Could the bulb be made brighter? Possibly. I noted earlier that the 680nF capacitor is a bit small for the USA where mains power is 120v @ 60Hz. This results in each LED seeing less than 10mA of current. Clive’s bulb by contrast is supplying 15mA per LED, which is ideal given the LEDs are probably rated for 20mA max. Swapping in a larger capacitor will increase the current, which might produce a little more light output. Then again, maybe an extra 5mA won’t really do that much. This is something I plan to test and write about in a future article.
This was a fun kit to build, and worth every bit of the $1.53 I paid for it. I learned a lot about capacitive dropper circuits, and I got to assemble one and see it in action. Sure, it’s not really all that useful as a light bulb, since it’s not very bright and there are some safety concerns. But as an educational tool, it’s great, as long as you’re careful and are comfortable and knowledgeable enough to work with mains voltages.
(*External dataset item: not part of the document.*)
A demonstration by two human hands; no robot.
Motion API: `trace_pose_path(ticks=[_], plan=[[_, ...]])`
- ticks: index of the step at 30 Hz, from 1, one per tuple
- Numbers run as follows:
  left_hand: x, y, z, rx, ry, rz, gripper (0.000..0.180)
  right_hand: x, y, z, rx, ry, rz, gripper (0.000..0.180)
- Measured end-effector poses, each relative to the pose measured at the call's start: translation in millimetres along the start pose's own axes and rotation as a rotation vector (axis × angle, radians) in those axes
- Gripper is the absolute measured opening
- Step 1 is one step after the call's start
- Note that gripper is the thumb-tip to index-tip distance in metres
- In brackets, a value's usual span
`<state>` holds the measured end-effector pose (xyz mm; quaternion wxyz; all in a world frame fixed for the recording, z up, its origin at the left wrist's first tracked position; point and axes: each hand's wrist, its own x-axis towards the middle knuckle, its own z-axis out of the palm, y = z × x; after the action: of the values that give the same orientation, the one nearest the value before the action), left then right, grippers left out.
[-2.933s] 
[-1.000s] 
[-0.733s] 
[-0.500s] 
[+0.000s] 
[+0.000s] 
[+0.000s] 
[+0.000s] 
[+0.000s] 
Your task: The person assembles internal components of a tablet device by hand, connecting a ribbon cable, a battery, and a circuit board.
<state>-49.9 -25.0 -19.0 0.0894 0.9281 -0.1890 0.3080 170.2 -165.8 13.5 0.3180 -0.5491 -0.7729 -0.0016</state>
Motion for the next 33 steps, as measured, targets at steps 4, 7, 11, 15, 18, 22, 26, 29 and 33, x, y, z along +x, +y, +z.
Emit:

But really the best part of these kits is they’re cheap and they’re fun! There is a lot of room to hack and customize the circuit, and that’s what makes it exciting and leads to further learning and understanding. Different color LEDs can be used, which could produce some very nice accent lights. And swapping the dropper capacitor will allow the current to be adjusted to accommodate different LED forward voltages and differences in the world’s various mains power standards. I look forward to building additional kits with some customization added, and I’ll be sure to write about it when I do!